[DATA FOR REVIEW]
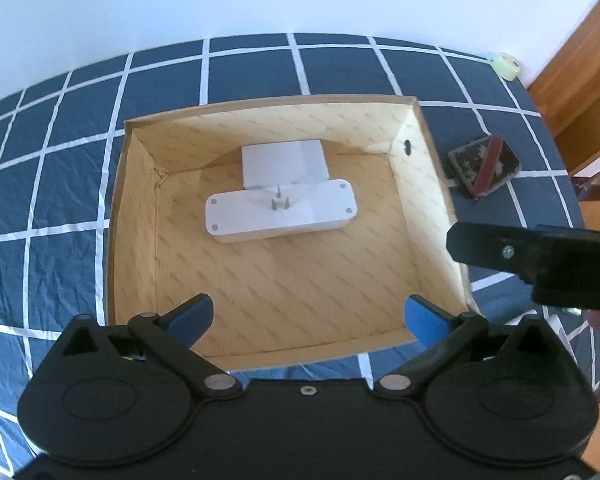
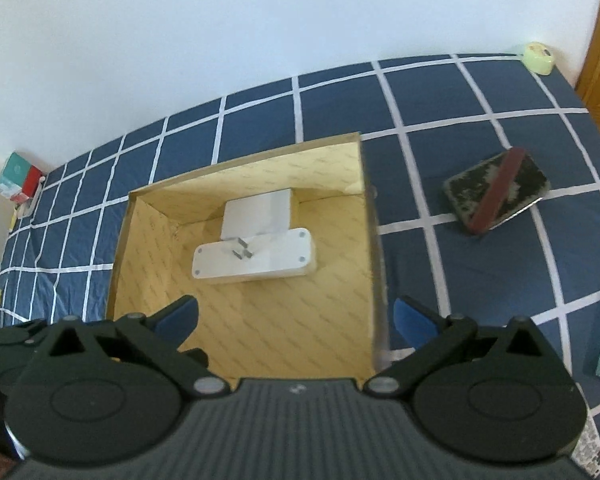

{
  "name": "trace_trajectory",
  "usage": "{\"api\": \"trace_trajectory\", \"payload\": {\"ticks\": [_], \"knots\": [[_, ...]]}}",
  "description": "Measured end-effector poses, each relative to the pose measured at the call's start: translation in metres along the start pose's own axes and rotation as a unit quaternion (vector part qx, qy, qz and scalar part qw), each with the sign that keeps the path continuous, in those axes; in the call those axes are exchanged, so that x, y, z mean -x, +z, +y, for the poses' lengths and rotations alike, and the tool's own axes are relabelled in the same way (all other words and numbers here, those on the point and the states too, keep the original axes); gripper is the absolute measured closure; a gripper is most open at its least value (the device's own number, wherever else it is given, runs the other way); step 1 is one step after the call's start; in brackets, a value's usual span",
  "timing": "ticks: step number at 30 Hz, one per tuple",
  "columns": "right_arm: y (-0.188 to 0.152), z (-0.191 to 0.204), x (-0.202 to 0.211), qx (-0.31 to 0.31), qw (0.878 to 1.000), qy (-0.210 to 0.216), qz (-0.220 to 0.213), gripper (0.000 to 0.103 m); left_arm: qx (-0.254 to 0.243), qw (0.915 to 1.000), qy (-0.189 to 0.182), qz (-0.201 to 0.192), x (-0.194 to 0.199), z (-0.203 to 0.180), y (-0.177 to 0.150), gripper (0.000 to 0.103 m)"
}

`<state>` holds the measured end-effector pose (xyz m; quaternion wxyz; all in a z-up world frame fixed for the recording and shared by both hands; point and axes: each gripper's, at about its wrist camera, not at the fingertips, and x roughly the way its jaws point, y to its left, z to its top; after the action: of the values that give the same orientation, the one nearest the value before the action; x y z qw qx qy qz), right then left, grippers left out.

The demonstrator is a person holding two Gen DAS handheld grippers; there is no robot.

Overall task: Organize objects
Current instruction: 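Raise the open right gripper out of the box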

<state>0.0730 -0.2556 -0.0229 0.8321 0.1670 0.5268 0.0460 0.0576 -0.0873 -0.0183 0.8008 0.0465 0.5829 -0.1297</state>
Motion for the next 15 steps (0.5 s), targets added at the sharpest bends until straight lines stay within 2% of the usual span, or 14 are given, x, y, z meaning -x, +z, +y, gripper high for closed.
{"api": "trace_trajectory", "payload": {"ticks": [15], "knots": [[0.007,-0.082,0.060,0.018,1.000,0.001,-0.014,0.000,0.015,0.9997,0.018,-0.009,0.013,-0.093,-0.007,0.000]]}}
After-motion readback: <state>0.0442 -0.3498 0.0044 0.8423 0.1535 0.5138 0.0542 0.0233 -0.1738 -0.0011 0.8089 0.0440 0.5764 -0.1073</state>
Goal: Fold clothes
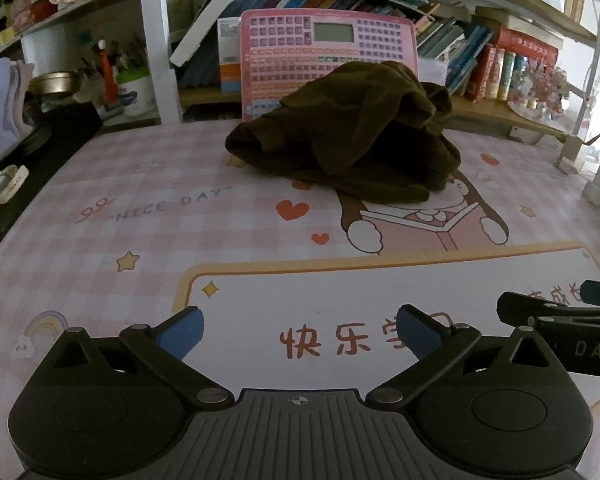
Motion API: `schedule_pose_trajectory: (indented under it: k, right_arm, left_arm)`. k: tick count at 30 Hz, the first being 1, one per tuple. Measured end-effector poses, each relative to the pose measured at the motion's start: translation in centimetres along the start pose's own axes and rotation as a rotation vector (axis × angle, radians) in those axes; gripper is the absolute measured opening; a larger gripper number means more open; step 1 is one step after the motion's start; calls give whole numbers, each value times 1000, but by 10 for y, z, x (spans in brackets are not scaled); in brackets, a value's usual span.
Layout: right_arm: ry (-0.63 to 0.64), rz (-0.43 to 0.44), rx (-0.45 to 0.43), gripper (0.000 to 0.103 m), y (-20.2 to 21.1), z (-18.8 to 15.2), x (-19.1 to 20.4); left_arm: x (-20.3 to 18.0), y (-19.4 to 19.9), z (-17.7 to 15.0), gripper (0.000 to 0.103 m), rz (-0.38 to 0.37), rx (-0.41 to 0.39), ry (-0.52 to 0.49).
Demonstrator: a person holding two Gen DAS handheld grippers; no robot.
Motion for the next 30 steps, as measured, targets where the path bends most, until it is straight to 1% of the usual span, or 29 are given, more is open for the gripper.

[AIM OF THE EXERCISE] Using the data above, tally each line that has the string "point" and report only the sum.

[SOLVED PROBLEM] 2